Every entry in the listing below has to be transcribed exactly.

* **RECORD EXCERPTS**
<<<<

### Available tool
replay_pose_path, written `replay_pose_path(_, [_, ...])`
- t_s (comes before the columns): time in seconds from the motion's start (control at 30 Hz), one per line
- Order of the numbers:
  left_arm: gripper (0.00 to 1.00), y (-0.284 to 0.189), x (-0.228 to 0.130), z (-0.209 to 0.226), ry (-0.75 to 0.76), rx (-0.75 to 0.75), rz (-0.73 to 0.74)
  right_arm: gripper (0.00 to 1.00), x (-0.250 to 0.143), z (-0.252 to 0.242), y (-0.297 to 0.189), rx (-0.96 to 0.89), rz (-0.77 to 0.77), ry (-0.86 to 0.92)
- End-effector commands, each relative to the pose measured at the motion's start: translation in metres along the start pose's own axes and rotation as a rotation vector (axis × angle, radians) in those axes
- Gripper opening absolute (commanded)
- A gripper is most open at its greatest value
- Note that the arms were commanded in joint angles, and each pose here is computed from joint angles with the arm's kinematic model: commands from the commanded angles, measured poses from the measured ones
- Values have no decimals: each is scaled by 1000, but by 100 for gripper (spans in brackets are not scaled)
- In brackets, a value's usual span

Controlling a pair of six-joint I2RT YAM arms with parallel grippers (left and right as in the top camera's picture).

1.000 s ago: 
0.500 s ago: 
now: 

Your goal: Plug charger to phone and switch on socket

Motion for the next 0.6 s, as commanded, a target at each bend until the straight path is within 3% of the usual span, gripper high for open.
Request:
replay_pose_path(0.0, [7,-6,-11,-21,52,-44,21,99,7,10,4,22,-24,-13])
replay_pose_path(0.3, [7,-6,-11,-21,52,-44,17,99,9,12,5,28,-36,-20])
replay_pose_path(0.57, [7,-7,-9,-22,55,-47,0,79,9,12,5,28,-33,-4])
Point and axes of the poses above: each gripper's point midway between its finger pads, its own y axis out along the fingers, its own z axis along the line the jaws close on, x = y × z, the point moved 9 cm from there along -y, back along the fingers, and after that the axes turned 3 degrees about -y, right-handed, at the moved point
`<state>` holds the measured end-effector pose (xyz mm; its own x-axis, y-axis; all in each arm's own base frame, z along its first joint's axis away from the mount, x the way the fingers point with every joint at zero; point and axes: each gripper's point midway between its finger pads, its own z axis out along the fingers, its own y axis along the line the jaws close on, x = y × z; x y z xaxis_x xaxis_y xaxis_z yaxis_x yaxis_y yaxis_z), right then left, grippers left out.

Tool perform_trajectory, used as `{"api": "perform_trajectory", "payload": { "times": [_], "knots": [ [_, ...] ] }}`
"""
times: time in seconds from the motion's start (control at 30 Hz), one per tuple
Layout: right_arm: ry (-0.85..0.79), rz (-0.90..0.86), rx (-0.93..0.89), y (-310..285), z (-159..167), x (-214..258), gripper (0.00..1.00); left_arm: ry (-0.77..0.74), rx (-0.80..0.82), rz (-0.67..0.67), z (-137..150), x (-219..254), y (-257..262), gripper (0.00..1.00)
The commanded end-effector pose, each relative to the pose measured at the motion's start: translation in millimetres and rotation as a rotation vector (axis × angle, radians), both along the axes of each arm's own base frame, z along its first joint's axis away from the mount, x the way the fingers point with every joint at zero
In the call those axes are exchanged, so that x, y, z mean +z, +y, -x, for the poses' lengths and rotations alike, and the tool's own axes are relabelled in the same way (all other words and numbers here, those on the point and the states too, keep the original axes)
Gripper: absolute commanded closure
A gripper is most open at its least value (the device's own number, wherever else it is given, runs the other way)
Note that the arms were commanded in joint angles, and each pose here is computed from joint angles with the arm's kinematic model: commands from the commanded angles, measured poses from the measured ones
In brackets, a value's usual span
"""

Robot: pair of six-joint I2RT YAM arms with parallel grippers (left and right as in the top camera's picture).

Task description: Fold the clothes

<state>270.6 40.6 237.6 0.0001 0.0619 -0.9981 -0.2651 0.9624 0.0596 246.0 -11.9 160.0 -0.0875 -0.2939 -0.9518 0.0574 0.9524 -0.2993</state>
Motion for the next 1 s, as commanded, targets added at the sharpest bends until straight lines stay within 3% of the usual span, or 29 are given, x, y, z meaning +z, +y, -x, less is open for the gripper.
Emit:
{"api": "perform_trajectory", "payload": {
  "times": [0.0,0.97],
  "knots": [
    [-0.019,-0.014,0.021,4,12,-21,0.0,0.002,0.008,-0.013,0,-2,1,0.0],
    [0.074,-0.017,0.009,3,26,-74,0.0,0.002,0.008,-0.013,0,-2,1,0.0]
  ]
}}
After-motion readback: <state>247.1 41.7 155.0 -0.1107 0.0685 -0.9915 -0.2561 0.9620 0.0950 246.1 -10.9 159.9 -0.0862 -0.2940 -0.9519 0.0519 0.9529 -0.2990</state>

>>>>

* **ANSWER TO THIS PROBLEM**
### Available tool
replay_pose_path, written `replay_pose_path(_, [_, ...])`
- t_s (comes before the columns): time in seconds from the motion's start (control at 30 Hz), one per line
- Order of the numbers:
  left_arm: gripper (0.00 to 1.00), y (-0.284 to 0.189), x (-0.228 to 0.130), z (-0.209 to 0.226), ry (-0.75 to 0.76), rx (-0.75 to 0.75), rz (-0.73 to 0.74)
  right_arm: gripper (0.00 to 1.00), x (-0.250 to 0.143), z (-0.252 to 0.242), y (-0.297 to 0.189), rx (-0.96 to 0.89), rz (-0.77 to 0.77), ry (-0.86 to 0.92)
- End-effector commands, each relative to the pose measured at the motion's start: translation in metres along the start pose's own axes and rotation as a rotation vector (axis × angle, radians) in those axes
- Gripper opening absolute (commanded)
- A gripper is most open at its greatest value
- Note that the arms were commanded in joint angles, and each pose here is computed from joint angles with the arm's kinematic model: commands from the commanded angles, measured poses from the measured ones
- Values have no decimals: each is scaled by 1000, but by 100 for gripper (spans in brackets are not scaled)
- In brackets, a value's usual span

Controlling a pair of six-joint I2RT YAM arms with parallel grippers (left and right as in the top camera's picture).

1.000 s ago: 
0.500 s ago: 
now: 

Your goal: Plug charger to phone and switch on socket

Motion for the next 0.6 s, as commanded, a target at each bend until the straight path is within 3% of the usual span, gripper high for open.
Request:
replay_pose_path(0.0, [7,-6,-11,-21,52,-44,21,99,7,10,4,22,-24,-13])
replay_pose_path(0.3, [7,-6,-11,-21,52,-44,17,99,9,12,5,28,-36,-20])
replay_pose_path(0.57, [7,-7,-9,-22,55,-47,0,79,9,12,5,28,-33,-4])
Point and axes of the poses above: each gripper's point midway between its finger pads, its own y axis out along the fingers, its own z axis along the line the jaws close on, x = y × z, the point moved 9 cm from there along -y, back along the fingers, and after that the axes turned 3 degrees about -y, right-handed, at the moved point
`<state>` holds the measured end-effector pose (xyz mm; its own x-axis, y-axis; all in each arm's own base frame, z along its first joint's axis away from the mount, x the way the fingers point with every joint at zero; point and axes: each gripper's point midway between its finger pads, its own z axis out along the fingers, its own y axis along the line the jaws close on, x = y × z; x y z xaxis_x xaxis_y xaxis_z yaxis_x yaxis_y yaxis_z), right then left, grippers left out.

Tool perform_trajectory, used as `{"api": "perform_trajectory", "payload": { "times": [_], "knots": [ [_, ...] ] }}`
"""
times: time in seconds from the motion's start (control at 30 Hz), one per tuple
Layout: right_arm: ry (-0.85..0.79), rz (-0.90..0.86), rx (-0.93..0.89), y (-310..285), z (-159..167), x (-214..258), gripper (0.00..1.00); left_arm: ry (-0.77..0.74), rx (-0.80..0.82), rz (-0.67..0.67), z (-137..150), x (-219..254), y (-257..262), gripper (0.00..1.00)
The commanded end-effector pose, each relative to the pose measured at the motion's start: translation in millimetres and rotation as a rotation vector (axis × angle, radians), both along the axes of each arm's own base frame, z along its first joint's axis away from the mount, x the way the fingers point with every joint at zero
In the call those axes are exchanged, so that x, y, z mean +z, +y, -x, for the poses' lengths and rotations alike, and the tool's own axes are relabelled in the same way (all other words and numbers here, those on the point and the states too, keep the original axes)
Gripper: absolute commanded closure
A gripper is most open at its least value (the device's own number, wherever else it is given, runs the other way)
Note that the arms were commanded in joint angles, and each pose here is computed from joint angles with the arm's kinematic model: commands from the commanded angles, measured poses from the measured ones
In brackets, a value's usual span
"""

Robot: pair of six-joint I2RT YAM arms with parallel grippers (left and right as in the top camera's picture).

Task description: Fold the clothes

<state>270.6 40.6 237.6 0.0001 0.0619 -0.9981 -0.2651 0.9624 0.0596 246.0 -11.9 160.0 -0.0875 -0.2939 -0.9518 0.0574 0.9524 -0.2993</state>
Motion for the next 1 s, as commanded, targets added at the sharpest bends until straight lines stay within 3% of the usual span, or 29 are given, x, y, z meaning +z, +y, -x, less is open for the gripper.
Emit:
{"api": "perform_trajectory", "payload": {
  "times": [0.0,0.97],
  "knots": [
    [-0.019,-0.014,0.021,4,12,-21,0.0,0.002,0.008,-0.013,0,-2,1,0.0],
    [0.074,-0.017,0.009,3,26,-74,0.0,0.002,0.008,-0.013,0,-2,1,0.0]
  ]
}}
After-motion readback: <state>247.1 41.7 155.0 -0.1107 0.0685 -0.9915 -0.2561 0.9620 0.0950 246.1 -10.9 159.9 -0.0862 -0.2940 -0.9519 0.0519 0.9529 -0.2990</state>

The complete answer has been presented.